4 thoughts on “Crime on the TV screen in the UK 2011

  1. Yvonne Johnston (@Whyjay99)

    Good round-up – can I also suggest another which I know you did not see as you do not have the Sky Arts channels?
    Romanzo Criminale, series 1 was shown on Sky Arts 1. It was a 12-part adaptation of a novel, set in 1970s Rome, about a group of young men who became that city’s dominant crime gang. With much violence carried out to a musical backdrop of 70’s music, it showed the depth of corruption that was endemic in Italian government in the 70s and 80s. I thought it was great!

  2. Maxine

    Have not seen many of these, but I would be happy to watch Sarah Lund watching paint dry😉 I found Case Histories a silly cf the books, but OK if you hadn’t read them – and Jason Isaacs was OK (all that running though, very un-Jackson Brodie!). The Shadow Line – agreed, the acting was good (some of it) but the ending pure daftness.Similarly, Exile had great acting and was a very good portrait of man with Alzheimer’s and son, but the crime plot — sheesh, they should not have bothered.
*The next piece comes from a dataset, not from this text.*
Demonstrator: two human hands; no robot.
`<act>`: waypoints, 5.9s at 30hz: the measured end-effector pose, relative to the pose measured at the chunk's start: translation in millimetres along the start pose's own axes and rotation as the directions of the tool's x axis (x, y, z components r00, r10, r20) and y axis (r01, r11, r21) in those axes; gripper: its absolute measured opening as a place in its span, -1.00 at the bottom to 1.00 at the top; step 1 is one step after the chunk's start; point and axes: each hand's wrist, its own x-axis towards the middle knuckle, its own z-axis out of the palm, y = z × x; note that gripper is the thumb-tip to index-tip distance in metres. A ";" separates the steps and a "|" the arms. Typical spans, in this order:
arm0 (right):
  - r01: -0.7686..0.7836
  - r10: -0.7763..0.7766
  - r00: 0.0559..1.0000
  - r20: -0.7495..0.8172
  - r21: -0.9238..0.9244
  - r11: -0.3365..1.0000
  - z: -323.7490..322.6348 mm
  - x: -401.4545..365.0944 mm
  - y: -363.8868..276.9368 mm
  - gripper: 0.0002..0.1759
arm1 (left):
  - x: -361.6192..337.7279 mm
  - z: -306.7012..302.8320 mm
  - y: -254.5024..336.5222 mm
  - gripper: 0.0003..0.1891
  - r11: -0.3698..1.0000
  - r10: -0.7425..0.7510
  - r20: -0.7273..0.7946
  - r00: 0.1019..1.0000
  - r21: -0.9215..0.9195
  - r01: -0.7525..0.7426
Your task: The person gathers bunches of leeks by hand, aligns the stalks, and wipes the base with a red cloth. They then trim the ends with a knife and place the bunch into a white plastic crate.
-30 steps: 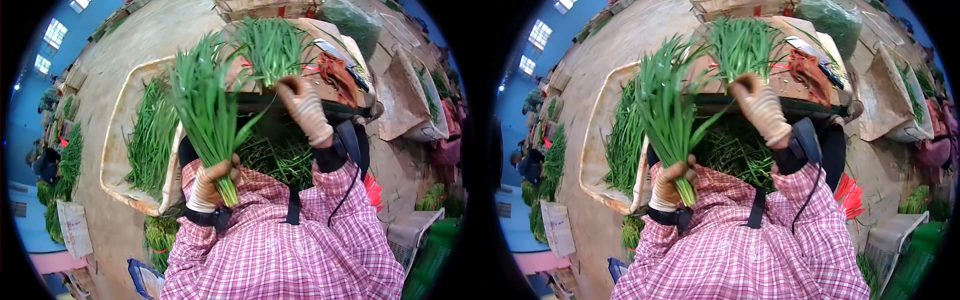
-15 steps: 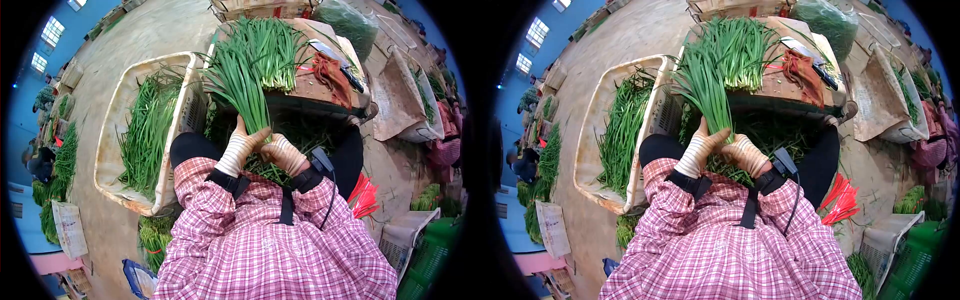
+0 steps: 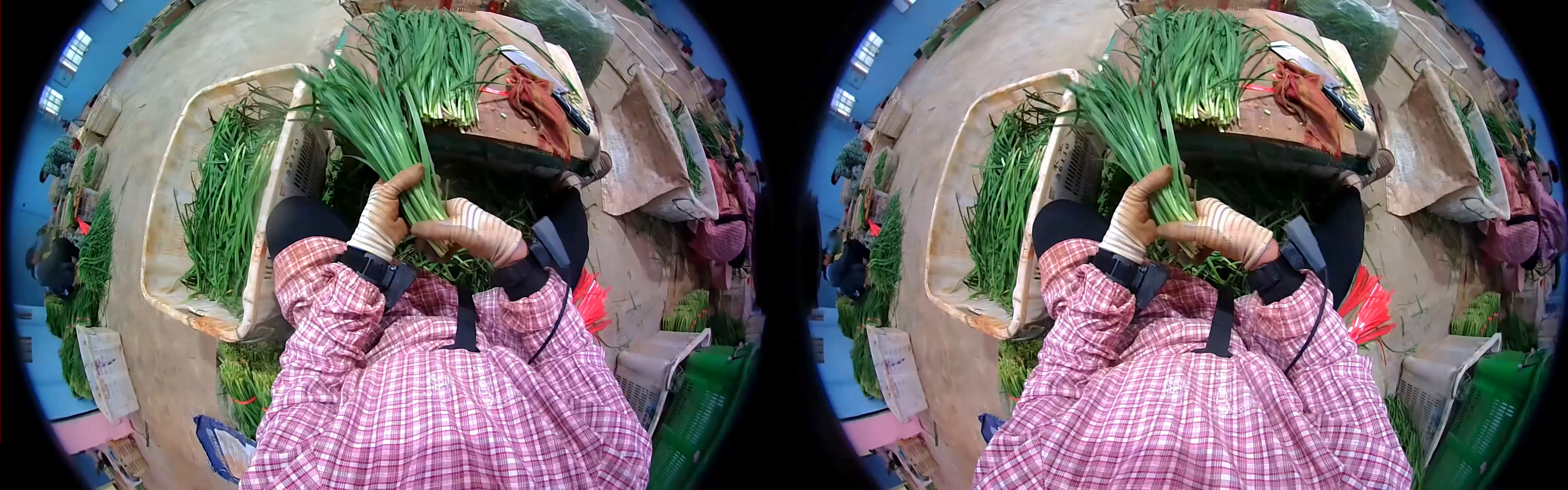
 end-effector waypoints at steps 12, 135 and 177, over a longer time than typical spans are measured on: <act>0.341 -0.249 0.777 -0.579 0.054 0.938 -20.8 -5.6 19.9 -0.70 | 1.9 2.2 0.9 -0.73 0.986 -0.014 0.019 1.000 -0.169 0.017; -0.006 -0.265 0.590 -0.763 -0.333 0.943 -187.4 60.1 -59.9 -0.73 | 152.4 5.2 172.5 -0.66 -0.560 0.521 0.078 0.850 0.782 0.272; -0.040 -0.405 0.198 -0.893 -0.420 0.907 -248.6 63.3 -43.4 -0.46 | 161.9 26.3 150.7 -0.87 0.406 0.176 0.090 0.980 0.901 -0.155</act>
And the waste of Timothy West!

    I did like Scott and Bailey because it was unpretentious, unlike some of the above. Also three good roles for women, always nice not to have women as people not stereotypes.

    The Hour – I did like it but I think it a pity the most interesting aspect/character (the Romola one) got sidelined in favour of that weedy little guy and his conspiracy theory – I was more interested in how Romola dealt with the sexism and got the programme aired. Wasn’t Dominic West fab though, and Anna Chancellor (who I always think of as DuckFace after 4 weddings and a funeral).

    BTW I hated Romanzo Criminale, I saw half of the original film when it was shown a while back (saw di Cataldi talking about it at the Italian Cult Institute once, with Karen!) and switched off in boredom, and only made it through half an episode of the remake mentioned by Yvonne. For fans of the Godfather et al, I find gangsters, organised crime and criminals, utterly tedious.

    There is also Braquo which Norman really liked and which I’ve recorded, yet to watch (French again). Spiral 1 was good, 2 not quite so good, this latest series was pretty rubbish I thought, becoming sadly formulaic after the refreshing earlier series.

    1. crimeficreader Post author

      Maxine, I have not read the Atkinson novels so my view of the TV programme was based on the TV alone. (Actually, I did try Case Histories a few years ago and hated it. Found it annoying, ended up skimming and could see the ending a mile off.)
      Not a huge fan of Anna Chancellor as I feel she has limited range: posh totty. However, with the benefit of the passage of time and hindsight, I remember a certain sadness she brought to her role in The Hour.
      Not seen Braquo; thanks for mentioning/reminding.